Asking the wrong questions in interviews can lead you down a path where you aren’t discovering anything. Or worse, focusing on the wrong points. Below I’ll give you some examples of terrible questions and advice on how to make them better.

“What would you use this app/website/product for?”

We ask this to try and establish a product-market fit. Does your target user see themselves using your product? Would they spend money on it? It asks the user to imagine themselves in their future and how your product vision aligns with their own.

Why this question sucks: People are terrible at predicting their future behaviours. Our bias toward being optimistic give us false confidence, meaning we’re more likely to say what we’d like to happen over what we think is true. We also have the social pressure of reputation. We’ll tell white lies or hide certain things to make ourselves look better in front of others.

What to do instead: Rather than hypothesising, look into what they have done in the past. Ask them to recall how they solved a problem in the past. Or what caused the problem in the first place. We’re creatures of habit, and how someone’s behaved in the past can be a great marker for what they’ll do later.

“Would you find this feature useful?”

We’re always looking to improve and iterate on designs, and sometimes this means adding in a new feature. Depending on where the idea came from, you’ll want to confirm if it’s going to work the way you planned.

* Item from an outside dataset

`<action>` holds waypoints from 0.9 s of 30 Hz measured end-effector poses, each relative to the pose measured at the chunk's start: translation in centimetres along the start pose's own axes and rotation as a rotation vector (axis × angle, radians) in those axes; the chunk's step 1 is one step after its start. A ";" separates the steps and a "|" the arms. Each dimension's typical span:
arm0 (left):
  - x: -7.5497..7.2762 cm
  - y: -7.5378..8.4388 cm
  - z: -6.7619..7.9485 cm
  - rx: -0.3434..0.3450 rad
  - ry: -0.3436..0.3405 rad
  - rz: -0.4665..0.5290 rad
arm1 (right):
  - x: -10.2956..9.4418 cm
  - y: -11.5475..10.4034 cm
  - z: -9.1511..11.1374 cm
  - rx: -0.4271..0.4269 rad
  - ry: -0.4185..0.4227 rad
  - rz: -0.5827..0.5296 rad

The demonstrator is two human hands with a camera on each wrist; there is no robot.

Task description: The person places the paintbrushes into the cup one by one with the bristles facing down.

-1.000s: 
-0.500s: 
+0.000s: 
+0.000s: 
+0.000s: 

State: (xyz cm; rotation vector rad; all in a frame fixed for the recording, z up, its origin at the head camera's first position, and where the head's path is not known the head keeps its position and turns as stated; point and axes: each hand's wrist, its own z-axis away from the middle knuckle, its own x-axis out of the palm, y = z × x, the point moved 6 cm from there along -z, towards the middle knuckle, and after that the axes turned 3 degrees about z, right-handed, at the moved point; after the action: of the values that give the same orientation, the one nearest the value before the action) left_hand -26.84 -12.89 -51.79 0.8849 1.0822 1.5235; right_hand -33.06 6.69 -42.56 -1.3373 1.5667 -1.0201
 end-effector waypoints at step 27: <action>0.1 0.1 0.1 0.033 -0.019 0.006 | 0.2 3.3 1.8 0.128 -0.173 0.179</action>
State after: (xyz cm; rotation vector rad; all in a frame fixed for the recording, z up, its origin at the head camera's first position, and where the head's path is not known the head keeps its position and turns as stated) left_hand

There’s a difference between useful and necessary. Image credit

Why this question sucks: Every feature is ‘useful’. The thing you’re trying to measure is if the feature you’ve designed will solve known pain points in certain situations. Will it be worth your effort adding it to your product?

What to do instead: You can create a task-driven usability test to see if they find and use the feature on their own. Even better, use other research methods like A/B testing to see how users react to your new feature. By understanding the problem deeper than the user, you’ll be a better judge on what’s going to be helpful for them.

“Do you like this design?”

Asking someone to comment on visuals should be a simple question. Everyone has an opinion on design. Getting feedback on how your design looks is always valuable, right?

Why this question sucks: The majority of people don’t know what makes a design good. They can look at it and say that it looks nice, but they can’t comment any further than that unless they’re trained as a designer. Things like brand consistency and visual hierarchies go way above most peoples’ knowledge. It’s why we have professional designers.

What to do instead: You can pick up hints about the effect the brand and visuals are having from how they respond to your other questions. So if someone comments that the design feels “childish” then that might mean the branding is too colourful. Interpreting these insights is something only a professional (i.e. you!) can do.

“Would your mum/child/friend use this?”

You might ask something like this if your interviewee isn’t your target user. The idea here is to get them to picture themselves in someone else’s shoes. It could be a person they’re close to or speak to often.

When you design for someone else. Image credit

Why this question sucks: You’re asking them to predict someone else’s behaviours. I mentioned before that people suck at judging their own actions, so how do you expect them to know what someone else would do? No matter how well you know someone, they’re the only one who can give you an honest view of their own thoughts.

What to do instead: Be picky about the people you invite to interviews. If you’re designing for single mothers, only recruit single mothers. It also helps to do some research and write a script that asks questions that are relevant to your interviewees.

Conducting user research in an unbiased way is crucial to getting accurate data. Ask the right people the right questions, and take the things they say with pinches of salt.

Henry Ford once said (or didn’t), “if I had asked people what they wanted, they would have said faster horses”. Most people don’t know what they want. It’s up to us and our teams to understand their problems and tune our vision to fix their pain points.